SentencePiece Tokenizer

SentencePiece Tokenizer#

What is SentencePiece?#

SentencePiece is a unique approach towards tokenization, which is a crucial preprocessing step in Natural Language Processing (NLP). Unlike traditional tokenizers that primarily focus on space-based or syntax-based token splitting, SentencePiece takes an unsupervised approach, which means it doesn’t rely on pre-specified rules. It’s mainly used in the realm of Neural Network-based text generation, where it’s necessary to predefine the vocabulary size before training the model.

The core concept behind SentencePiece is the implementation of “subword units.” This concept is a cornerstone in the tokenization strategies like Byte-Pair-Encoding (BPE) [Sennrich et al., 2016] and the Unigram Language Model [Kudo, 2018].

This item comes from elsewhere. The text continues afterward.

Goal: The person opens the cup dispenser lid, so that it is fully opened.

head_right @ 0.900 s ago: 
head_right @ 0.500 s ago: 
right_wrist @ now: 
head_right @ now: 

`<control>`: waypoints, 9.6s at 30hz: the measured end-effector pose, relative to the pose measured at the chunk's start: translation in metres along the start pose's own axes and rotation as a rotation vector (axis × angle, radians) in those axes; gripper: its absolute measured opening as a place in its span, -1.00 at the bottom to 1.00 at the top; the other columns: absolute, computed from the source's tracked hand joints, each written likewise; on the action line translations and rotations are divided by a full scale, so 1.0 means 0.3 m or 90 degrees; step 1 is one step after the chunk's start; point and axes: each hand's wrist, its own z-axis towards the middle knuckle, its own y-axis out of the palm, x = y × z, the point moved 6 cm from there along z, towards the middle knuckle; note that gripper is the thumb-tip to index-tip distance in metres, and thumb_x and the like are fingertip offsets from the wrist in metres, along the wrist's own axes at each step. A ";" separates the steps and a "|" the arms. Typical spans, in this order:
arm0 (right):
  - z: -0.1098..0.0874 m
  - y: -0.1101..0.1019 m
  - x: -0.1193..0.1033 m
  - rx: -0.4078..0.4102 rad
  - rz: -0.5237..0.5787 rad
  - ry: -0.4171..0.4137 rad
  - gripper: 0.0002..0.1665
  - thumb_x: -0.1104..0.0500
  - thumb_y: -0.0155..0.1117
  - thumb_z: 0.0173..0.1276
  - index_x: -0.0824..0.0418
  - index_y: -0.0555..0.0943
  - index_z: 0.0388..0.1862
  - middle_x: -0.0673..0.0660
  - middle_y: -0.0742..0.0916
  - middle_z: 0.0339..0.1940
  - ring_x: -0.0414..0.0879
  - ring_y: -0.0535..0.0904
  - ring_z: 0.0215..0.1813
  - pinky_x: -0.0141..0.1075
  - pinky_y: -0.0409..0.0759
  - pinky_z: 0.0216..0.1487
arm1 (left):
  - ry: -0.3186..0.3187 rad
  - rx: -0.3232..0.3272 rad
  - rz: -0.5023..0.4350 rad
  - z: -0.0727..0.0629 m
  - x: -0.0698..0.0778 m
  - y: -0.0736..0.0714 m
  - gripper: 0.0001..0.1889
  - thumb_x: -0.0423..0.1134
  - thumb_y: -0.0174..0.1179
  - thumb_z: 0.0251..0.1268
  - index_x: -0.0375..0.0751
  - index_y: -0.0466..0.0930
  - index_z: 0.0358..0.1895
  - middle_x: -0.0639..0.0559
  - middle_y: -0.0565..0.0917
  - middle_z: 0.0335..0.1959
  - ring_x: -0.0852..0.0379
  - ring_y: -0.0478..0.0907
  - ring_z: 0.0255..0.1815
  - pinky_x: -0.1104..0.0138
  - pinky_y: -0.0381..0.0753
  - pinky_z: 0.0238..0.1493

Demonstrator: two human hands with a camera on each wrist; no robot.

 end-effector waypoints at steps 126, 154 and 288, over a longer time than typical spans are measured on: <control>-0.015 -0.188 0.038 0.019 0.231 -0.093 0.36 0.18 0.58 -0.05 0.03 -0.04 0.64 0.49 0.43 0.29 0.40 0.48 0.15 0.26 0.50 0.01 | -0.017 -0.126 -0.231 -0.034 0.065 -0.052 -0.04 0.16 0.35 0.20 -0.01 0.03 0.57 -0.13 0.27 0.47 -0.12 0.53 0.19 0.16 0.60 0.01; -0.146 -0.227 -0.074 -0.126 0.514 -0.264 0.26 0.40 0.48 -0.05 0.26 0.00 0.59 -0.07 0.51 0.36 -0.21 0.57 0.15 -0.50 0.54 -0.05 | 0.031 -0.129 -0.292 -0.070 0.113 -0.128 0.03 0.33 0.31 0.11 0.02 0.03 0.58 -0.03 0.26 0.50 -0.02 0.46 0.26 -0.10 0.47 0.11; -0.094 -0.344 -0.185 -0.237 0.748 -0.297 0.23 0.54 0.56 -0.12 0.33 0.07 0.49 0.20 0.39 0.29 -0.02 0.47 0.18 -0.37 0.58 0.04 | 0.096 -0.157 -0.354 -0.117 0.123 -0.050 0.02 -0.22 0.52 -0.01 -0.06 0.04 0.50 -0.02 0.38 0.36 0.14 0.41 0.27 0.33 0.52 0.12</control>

BPE is a subword tokenization method that iteratively merges frequent pairs of characters. By splitting words into subwords, BPE allows the sharing of common parts among words, e.g., ‘apple’ can be split into ‘ap-’ and ‘-ple’, where ‘-ple’ could be a common subword in words like ‘example’, ‘simple’, etc. This reduces the vocabulary size and allows the model to handle unknown words better.
The Unigram Language Model is another subword tokenization method that uses a probabilistic model to select the best subword. It proposes several segmentations of the input sentence and chooses the most probable one.

SentencePiece uniquely combines these two strategies and provides an extended method for training these models directly from raw sentences. This is a significant shift from other tokenizers that often require language-specific preprocessing.

In a nutshell, SentencePiece can be considered not as a tokenizer, but as a tool to train the tokenizer itself. It aims to optimize the selection of the most beneficial subword units from the corpus. Additionally, SentencePiece implements the Subword Regularization algorithm, which introduces variability in the tokenization process to make the model more robust.

Finally, SentencePiece is a general-purpose tokenizer, meaning it doesn’t have any specific language dependencies and can be used for any language, making it extremely versatile and valuable for multilingual NLP tasks.

Technical highlights#

Purely Data-Driven: SentencePiece operates by training tokenization and detokenization models directly from the input sentences. This makes it an end-to-end system, which eliminates the need for pre-tokenization. Pre-tokenization typically involves the use of tools like the Moses tokenizer, MeCab, or KyTea. This data-driven approach simplifies the tokenization process and reduces the potential for errors associated with manual, rule-based tokenization.

Language Independent: SentencePiece does not incorporate any language-specific logic. It treats input sentences purely as sequences of Unicode characters. This feature makes SentencePiece a versatile tool for tokenization, as it can handle text data in any language.

Multiple Subword Algorithms: SentencePiece supports both Byte Pair Encoding (BPE) and unigram language model algorithms for subword tokenization. BPE is a popular method that merges the most frequent pair of characters iteratively. The unigram language model, on the other hand, is a probabilistic model that chooses the most probable segmentation of the input sentence.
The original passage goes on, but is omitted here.